Заплыл уже далеко, но как же хорошо думается и представляется все, пока находишься в воде! Забыл о страхе, о главном своем страхе воды. А ведь и голову не погружаю, потому что боюсь, потому что тонул в детстве. Мы пошли с братьями на родник, куда ходили летом. Но была весна и половодье, величественное, северное, когда реки растут в семь раз, и наша, та, которую летом можно было в забродниках по дну или в кедах по камушкам перейти, в мае обращалась в грозный поток.
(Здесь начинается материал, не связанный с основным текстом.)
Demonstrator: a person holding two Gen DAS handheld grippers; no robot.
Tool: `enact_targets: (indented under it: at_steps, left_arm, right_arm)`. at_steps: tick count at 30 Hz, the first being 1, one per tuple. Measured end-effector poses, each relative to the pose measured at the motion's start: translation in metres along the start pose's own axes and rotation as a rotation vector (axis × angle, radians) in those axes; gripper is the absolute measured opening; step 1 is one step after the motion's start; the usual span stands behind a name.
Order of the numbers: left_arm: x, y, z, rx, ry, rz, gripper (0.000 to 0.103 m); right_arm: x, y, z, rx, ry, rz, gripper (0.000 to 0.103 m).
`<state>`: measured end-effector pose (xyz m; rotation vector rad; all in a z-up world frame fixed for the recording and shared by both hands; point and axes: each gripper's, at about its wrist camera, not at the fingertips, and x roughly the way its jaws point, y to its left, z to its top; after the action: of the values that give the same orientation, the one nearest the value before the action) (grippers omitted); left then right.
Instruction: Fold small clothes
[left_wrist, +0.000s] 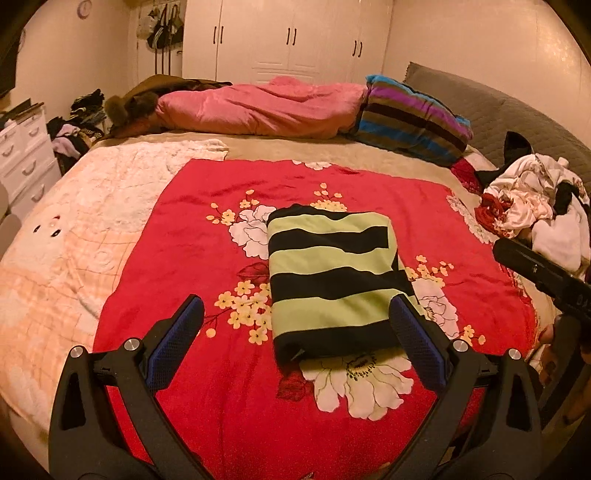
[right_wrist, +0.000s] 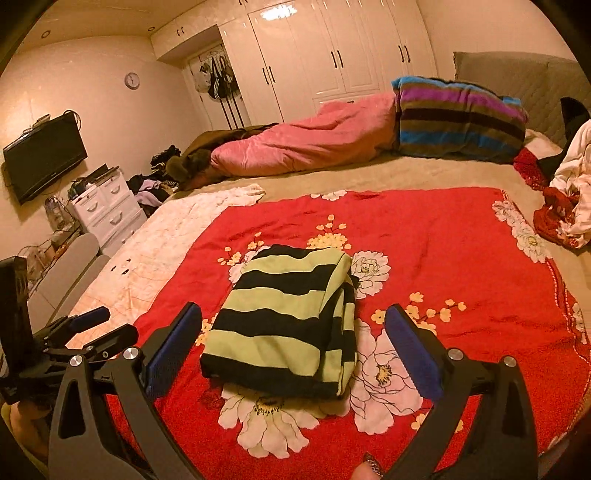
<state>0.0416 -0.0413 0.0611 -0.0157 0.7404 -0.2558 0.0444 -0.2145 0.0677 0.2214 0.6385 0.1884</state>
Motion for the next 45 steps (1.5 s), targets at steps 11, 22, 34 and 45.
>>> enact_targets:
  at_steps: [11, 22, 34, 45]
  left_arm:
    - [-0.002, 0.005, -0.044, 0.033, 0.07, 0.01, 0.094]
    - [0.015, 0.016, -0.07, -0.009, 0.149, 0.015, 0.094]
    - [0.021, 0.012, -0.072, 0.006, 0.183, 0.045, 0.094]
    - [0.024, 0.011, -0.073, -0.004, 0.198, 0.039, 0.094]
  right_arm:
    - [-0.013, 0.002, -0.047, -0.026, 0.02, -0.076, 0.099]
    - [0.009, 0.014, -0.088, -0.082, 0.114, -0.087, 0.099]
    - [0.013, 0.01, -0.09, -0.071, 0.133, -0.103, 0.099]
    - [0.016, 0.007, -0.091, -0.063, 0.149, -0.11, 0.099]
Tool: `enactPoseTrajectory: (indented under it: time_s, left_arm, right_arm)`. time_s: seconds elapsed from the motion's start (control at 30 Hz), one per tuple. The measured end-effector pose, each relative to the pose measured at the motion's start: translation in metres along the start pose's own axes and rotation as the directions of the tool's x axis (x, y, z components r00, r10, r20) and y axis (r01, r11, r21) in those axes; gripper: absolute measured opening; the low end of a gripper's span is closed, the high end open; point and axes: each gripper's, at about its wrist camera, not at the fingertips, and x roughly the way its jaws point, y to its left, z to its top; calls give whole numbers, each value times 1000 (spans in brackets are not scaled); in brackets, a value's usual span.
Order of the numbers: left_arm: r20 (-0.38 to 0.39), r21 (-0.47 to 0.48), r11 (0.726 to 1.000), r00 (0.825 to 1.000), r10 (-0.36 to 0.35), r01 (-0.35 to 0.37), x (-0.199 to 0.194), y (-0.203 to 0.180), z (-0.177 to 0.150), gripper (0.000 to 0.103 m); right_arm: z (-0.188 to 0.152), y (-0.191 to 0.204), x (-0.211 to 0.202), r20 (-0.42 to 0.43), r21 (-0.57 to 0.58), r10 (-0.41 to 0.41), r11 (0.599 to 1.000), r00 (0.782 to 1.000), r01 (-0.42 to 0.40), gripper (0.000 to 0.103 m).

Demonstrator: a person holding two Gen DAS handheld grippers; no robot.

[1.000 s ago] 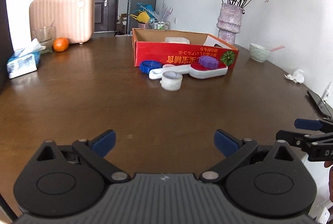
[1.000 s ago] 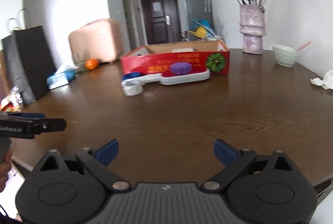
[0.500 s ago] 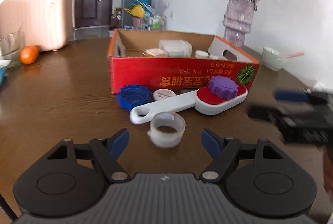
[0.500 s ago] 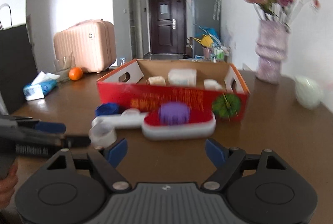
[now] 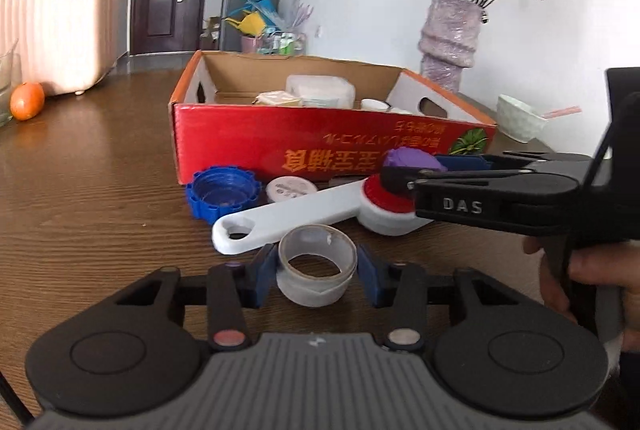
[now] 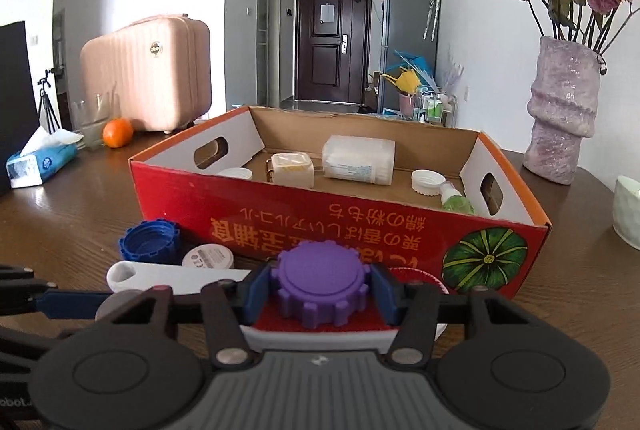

Мы шли на родник и думали пройти по мостку из двух скрепленных железными скобами толстых бревен. Вода, которая летом была внизу, почти в двух метрах, в этот раз мутным потоком облизывала дно мостка. Пошел первым на правах старшего и не посмотрел, что сам мосток расшатан – наверное, река приносила какие-нибудь коряги, и они застряли между дном и бревнами, и давили в него, пока мосток не сместился и деревья не заволокло под него. Дальний конец мостка лежал в полуметре от прежнего положения. Я дошел до середины, поскользнулся – и мосток поехал в другую сторону. Устоять было невозможно, и я улетел в воду. Меня тащило, перед глазами, в коричневой, полной взвеси воде, мелькнули размытые очертания берега, знакомый, в рост, валун, целиком скрытый водой, и ветви ивы, лежащие на поверхности. Тут что-то заставило меня согнуться, съежиться, и я упал на дно, от которого тут же оттолкнулся и, уже помогая себе руками, вынырнул. Я схватился за голые ветки и подтянулся, едва вдохнул. Братья испуганно озирались по сторонам и орали наперебой: «Брат! Брат! Брат!» Я понял, что они меня не видят, поток занес меня под иву, и я повис рядом с ее корнями, закрытый ветками и кустами. Спиной почувствовал что-то твердое, обернулся – и увидел бревно, торчащее поперек потока, совсем рядом. Повис на нем, выблевал воду, вдохнул пару раз уже свободно и только тогда прокричал: «Я здесь, идиоты!» Именно так и прокричал. Братья – тогда им было шесть, семь и восемь лет – бросились доставать меня, девятилетку, потому что сам я вылезти не мог; так и лежал на бревне, пока они не нашли палку и не подтянули меня к берегу.